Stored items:
---------------

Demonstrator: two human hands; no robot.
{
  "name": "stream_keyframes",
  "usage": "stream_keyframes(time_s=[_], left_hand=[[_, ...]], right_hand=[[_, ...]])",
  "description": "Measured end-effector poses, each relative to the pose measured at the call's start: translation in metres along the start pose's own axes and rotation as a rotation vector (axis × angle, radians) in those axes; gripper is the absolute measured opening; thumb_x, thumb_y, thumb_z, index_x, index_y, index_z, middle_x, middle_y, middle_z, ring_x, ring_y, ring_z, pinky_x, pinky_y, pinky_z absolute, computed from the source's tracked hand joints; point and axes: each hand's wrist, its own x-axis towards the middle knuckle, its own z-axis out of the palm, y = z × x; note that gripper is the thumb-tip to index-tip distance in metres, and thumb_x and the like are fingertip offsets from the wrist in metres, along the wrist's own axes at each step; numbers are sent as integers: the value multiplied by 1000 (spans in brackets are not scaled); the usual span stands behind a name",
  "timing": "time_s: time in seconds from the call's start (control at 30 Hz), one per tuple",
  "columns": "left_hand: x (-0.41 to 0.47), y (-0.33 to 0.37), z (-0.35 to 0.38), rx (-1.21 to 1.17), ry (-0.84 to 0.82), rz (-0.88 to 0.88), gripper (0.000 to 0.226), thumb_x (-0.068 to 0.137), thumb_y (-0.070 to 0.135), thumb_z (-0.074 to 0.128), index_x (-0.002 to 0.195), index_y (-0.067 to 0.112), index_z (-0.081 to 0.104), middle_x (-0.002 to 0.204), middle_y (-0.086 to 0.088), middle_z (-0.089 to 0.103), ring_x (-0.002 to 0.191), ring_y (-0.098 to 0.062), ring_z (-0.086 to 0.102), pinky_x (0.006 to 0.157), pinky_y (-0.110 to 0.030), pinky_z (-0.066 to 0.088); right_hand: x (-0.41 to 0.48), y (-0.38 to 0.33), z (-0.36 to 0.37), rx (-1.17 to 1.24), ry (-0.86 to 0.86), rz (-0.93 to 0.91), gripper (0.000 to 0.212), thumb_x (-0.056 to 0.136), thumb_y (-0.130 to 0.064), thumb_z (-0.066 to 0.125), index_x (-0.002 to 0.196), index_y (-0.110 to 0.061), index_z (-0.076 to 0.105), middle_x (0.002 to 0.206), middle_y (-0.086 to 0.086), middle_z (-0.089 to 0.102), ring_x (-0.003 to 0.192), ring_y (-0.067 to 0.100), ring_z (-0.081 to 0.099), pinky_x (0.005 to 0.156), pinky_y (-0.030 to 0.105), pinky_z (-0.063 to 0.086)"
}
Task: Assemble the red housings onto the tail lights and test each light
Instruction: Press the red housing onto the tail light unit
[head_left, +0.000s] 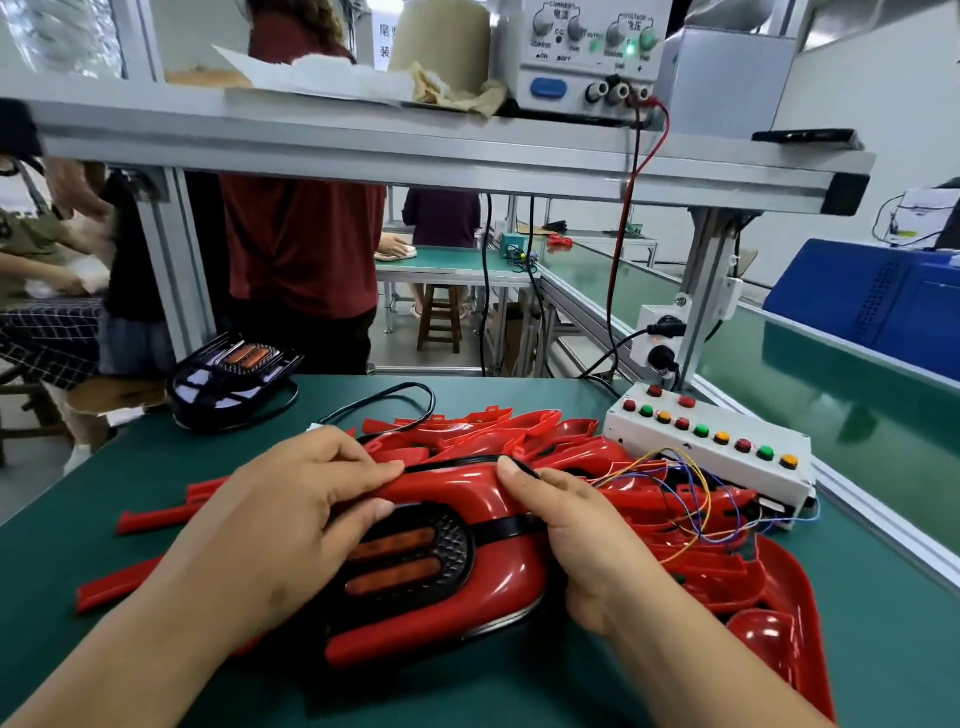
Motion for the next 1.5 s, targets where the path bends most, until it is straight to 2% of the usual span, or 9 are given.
stream_keyframes(time_s=[0.17,0.37,0.57,0.7,0.77,1.0,1.17,1.37,1.5], left_hand=[[0,0,9,44,76,7,31,81,23,76,111,30,75,89,22,59,91,-4,56,81,-12,36],[2,-5,21,10,178,60,28,83,19,76,111,23,75,89,19,58,89,-8,55,82,-15,39],[2,-7,25,-99,241,80,28,87,28,60,112,24,73,97,23,55,98,1,54,91,-8,36],[4,-8,30,-34,241,66,20,87,24,68,106,24,75,96,20,60,97,2,51,93,-13,35],[5,-11,32,-29,209,9,21,84,21,75,105,28,76,95,24,59,97,4,50,89,-5,33],[3,-25,35,-372,148,-156,31,81,54,47,109,61,58,130,28,42,121,21,34,95,-7,29],[1,-29,35,-618,35,-318,49,71,70,48,119,61,44,111,43,52,110,21,46,94,-18,35],[-1,-22,35,-815,37,-269,47,79,54,58,123,56,44,116,28,61,111,1,61,90,-23,52],[-2,-21,35,-891,44,-253,43,78,49,60,117,58,46,113,22,62,107,-4,64,85,-25,56]], right_hand=[[1,3,-1,22,3,-6,26,70,-42,79,83,-19,76,92,16,75,79,30,73,68,37,58],[2,3,-1,-14,-23,-30,71,55,-39,90,115,-12,63,102,15,74,89,35,72,71,40,58],[4,4,-1,20,-29,-43,75,48,-38,92,111,-9,64,99,16,74,83,31,73,64,35,57],[3,4,-1,7,-6,-27,81,50,-36,92,119,-8,60,103,17,73,87,32,72,67,37,57],[2,5,1,0,14,-26,85,52,-31,95,124,-8,56,106,16,73,91,32,72,70,38,58],[-1,4,3,58,-1,-35,66,57,-27,85,115,-6,63,101,17,73,85,30,72,67,37,58],[-5,0,5,76,-14,-60,61,54,-22,85,108,-7,63,93,14,74,76,27,71,60,33,57],[-7,-2,4,73,-69,-71,46,63,-36,83,101,-15,70,99,14,74,83,26,71,70,38,58],[-7,-2,4,114,-92,-128,40,62,-27,83,99,-27,69,96,6,73,79,21,70,65,35,58]])
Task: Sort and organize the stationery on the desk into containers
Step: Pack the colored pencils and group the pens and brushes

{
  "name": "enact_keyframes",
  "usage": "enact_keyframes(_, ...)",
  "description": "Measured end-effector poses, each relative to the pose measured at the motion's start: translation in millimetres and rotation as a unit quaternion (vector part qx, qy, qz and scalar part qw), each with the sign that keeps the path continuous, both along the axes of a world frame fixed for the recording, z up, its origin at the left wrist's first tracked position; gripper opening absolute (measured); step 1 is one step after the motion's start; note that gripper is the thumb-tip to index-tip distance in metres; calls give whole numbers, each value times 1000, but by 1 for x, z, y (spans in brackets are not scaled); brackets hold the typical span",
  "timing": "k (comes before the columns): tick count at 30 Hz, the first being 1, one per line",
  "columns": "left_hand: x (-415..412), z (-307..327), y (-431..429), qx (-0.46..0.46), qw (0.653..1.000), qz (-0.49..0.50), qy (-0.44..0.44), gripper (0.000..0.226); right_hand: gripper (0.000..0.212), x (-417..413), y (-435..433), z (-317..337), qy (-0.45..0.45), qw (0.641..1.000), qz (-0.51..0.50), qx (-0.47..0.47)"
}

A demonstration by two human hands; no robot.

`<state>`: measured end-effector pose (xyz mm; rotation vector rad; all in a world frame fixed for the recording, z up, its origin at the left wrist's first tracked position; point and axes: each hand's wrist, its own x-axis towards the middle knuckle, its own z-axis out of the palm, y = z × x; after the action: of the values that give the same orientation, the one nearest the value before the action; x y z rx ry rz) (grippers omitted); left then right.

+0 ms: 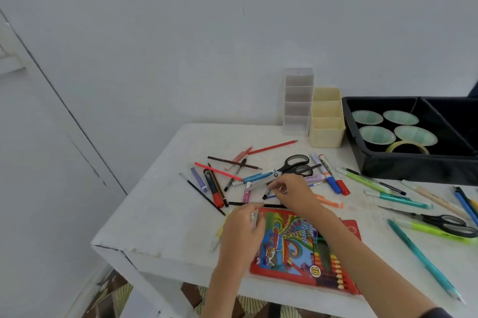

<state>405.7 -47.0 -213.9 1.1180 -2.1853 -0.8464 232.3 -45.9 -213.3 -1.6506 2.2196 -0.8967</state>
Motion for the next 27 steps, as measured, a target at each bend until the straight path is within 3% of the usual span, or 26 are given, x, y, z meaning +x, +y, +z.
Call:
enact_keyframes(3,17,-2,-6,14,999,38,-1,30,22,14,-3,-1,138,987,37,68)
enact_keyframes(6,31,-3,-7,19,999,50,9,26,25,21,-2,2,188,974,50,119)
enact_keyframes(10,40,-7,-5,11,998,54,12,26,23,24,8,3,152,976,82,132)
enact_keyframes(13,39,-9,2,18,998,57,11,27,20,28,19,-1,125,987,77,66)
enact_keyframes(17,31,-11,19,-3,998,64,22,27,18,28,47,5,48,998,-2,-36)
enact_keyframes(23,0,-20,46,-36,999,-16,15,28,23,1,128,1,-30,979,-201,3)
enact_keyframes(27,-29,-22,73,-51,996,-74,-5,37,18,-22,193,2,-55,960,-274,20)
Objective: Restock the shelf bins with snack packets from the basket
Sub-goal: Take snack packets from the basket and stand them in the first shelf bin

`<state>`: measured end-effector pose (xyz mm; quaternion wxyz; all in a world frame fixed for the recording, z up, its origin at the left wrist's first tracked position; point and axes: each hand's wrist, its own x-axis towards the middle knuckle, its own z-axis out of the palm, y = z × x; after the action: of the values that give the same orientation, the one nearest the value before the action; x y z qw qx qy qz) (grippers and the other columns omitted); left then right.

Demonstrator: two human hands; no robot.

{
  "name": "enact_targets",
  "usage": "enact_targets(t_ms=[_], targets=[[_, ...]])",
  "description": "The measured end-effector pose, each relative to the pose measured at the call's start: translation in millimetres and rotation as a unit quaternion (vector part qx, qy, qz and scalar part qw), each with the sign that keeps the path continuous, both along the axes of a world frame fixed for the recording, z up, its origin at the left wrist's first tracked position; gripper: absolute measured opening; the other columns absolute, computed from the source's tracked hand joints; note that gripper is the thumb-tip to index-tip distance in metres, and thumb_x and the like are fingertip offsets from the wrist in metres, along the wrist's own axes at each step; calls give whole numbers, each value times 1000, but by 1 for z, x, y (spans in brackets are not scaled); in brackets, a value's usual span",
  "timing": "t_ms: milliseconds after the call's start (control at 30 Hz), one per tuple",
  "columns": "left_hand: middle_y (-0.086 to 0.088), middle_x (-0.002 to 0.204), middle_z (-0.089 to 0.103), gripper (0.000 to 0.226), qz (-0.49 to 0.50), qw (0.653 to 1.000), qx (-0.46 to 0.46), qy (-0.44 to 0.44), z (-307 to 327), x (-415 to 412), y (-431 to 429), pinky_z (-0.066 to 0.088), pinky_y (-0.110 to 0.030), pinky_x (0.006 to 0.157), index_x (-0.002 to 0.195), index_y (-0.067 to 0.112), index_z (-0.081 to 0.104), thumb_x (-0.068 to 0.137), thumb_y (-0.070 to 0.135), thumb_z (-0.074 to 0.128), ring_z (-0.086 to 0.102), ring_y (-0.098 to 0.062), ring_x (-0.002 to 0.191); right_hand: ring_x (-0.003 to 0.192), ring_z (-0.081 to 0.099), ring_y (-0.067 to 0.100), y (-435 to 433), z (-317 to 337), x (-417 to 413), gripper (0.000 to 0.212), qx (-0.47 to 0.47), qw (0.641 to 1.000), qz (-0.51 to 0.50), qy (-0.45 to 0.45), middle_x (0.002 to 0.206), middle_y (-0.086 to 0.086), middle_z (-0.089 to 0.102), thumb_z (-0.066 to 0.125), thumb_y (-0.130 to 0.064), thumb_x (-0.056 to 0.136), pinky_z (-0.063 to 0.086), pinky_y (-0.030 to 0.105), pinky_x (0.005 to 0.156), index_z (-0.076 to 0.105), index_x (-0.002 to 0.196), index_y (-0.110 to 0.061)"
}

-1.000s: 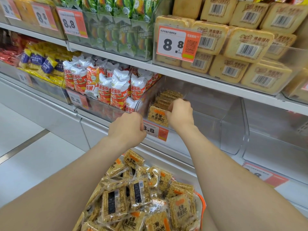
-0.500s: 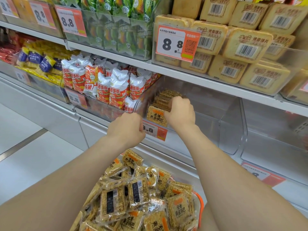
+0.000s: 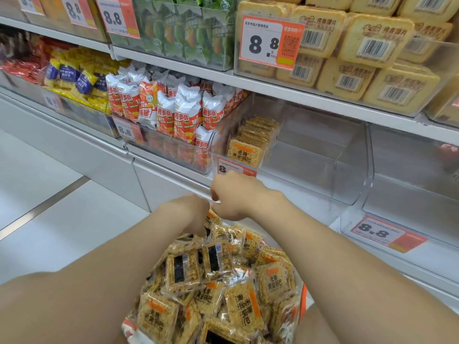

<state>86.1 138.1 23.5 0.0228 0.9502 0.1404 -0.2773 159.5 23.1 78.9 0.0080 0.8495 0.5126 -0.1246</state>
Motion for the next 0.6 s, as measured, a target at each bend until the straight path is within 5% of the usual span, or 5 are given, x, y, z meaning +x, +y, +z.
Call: enact_targets(t_ms=[67,167,300,467,600], targets=[[1,79,56,19,-36,997,27,60,-15,-6,-7,54,-36,75,87,14,63,97,29,68,56,-20,76,58,41,25,-3,-7,-2,26,-69,997,9,15,68,6,44,60,-13,90,36,31,53,46,67,-15],[-5,107,64,24,-68,989,50,121,-33,-16,-12,57,-35,85,124,7,63,100,11,61,60,-22,91,58,42,25,-3,-13,-2,25,-117,992,-5,36,69,5,48,57,-13,93,36,31,52,48,69,-12],[-12,146,54,69,-71,992,33,96,-34,-27,-20,52,-35,90,154,8,34,96,6,71,60,-30,124,103,71,30,3,-19,1,30,-128,990,2,53,116,10,71,58,-26,95,61,40,79,70,118,-10],[-8,126,64,82,-84,993,63,52,-37,-28,-12,62,-38,83,157,17,26,90,6,73,69,-27,102,125,63,35,6,-18,6,43,-129,990,17,51,136,14,66,58,-31,97,56,53,99,66,132,-9],[-5,112,52,65,-41,998,54,6,-12,-20,-12,55,-38,73,150,15,28,95,8,61,60,-27,93,127,61,40,-3,-7,12,43,-116,991,-9,71,136,21,65,49,-13,94,53,58,103,65,133,-2]])
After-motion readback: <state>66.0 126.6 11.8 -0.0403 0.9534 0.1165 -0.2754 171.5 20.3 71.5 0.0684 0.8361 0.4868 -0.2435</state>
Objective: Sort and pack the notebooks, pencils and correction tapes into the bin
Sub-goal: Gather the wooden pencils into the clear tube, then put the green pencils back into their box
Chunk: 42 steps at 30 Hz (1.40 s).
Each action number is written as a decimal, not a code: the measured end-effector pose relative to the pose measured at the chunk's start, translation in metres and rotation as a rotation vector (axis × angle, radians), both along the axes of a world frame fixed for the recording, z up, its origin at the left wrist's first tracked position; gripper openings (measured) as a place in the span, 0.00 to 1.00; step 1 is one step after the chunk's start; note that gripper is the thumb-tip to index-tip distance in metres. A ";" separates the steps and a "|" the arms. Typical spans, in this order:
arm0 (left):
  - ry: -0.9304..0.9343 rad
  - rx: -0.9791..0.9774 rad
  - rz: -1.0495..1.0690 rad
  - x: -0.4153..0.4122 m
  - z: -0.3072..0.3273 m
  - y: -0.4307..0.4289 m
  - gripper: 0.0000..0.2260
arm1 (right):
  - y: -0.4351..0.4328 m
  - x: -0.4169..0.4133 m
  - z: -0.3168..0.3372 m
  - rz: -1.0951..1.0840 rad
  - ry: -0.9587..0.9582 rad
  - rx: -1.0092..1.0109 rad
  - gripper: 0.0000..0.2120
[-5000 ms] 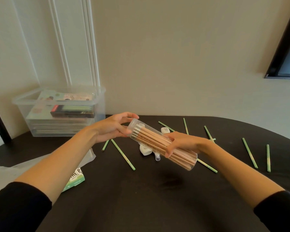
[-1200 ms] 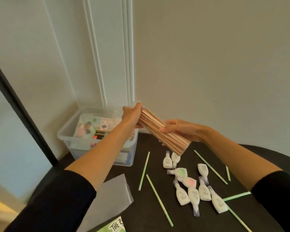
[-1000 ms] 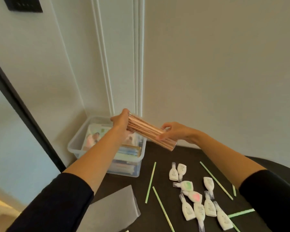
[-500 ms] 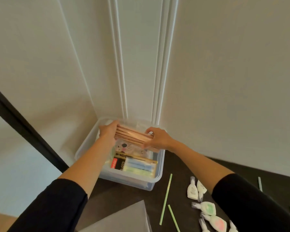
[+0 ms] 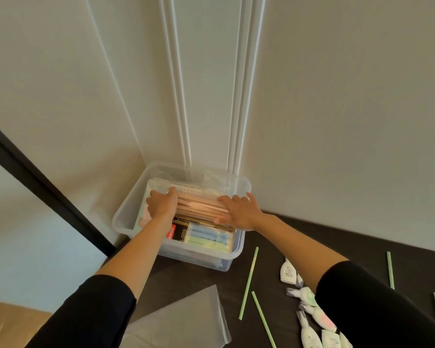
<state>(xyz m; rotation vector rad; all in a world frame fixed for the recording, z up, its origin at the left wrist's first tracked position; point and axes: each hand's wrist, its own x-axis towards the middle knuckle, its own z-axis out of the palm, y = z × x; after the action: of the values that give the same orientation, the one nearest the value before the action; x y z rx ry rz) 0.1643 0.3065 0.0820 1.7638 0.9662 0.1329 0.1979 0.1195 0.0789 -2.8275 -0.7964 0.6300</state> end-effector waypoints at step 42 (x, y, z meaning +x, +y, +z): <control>0.031 0.713 -0.596 -0.194 -0.132 -0.110 0.11 | -0.106 -0.221 -0.143 -0.566 -0.177 0.657 0.15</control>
<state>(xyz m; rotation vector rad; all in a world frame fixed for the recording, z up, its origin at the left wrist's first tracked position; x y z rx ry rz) -0.0295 0.1969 -0.0495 2.6442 0.3804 0.0678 -0.0235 0.0132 -0.0641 -2.3246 -0.1377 0.0149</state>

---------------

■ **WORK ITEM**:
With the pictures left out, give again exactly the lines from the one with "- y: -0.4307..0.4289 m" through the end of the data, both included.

■ **SOLVED EXERCISE**:
  - y: -0.4307..0.4289 m
  - gripper: 0.0000..0.2260
arm1 (right):
  - y: -0.4351..0.4328 m
  - x: -0.4169..0.4133 m
  - z: -0.3168..0.3372 m
  - rz: -1.0951..1.0840 rad
  - ry: -0.9587..0.9582 rad
  - rx: -1.0092..1.0109 rad
  - gripper: 0.0000..0.2120
[-5000 ms] 
[-1200 ms] 
[-1000 ms] 
[-500 ms] 
[+0 ms] 
<state>(xyz m; rotation vector rad; all in a world frame fixed for the recording, z up, its origin at the left wrist's first tracked position; point and axes: each hand's wrist, its own x-axis towards the middle knuckle, its own z-axis out of the palm, y = z × x; after the action: of the values that give the same orientation, the one nearest the value before the action; x y z rx ry rz) 0.1643 0.3065 0.0820 1.7638 0.9662 0.1329 0.1979 0.1195 0.0789 -2.8275 -0.7964 0.6300</state> end-effector waypoints at step 42 (x, y, z meaning +x, +y, +z): <control>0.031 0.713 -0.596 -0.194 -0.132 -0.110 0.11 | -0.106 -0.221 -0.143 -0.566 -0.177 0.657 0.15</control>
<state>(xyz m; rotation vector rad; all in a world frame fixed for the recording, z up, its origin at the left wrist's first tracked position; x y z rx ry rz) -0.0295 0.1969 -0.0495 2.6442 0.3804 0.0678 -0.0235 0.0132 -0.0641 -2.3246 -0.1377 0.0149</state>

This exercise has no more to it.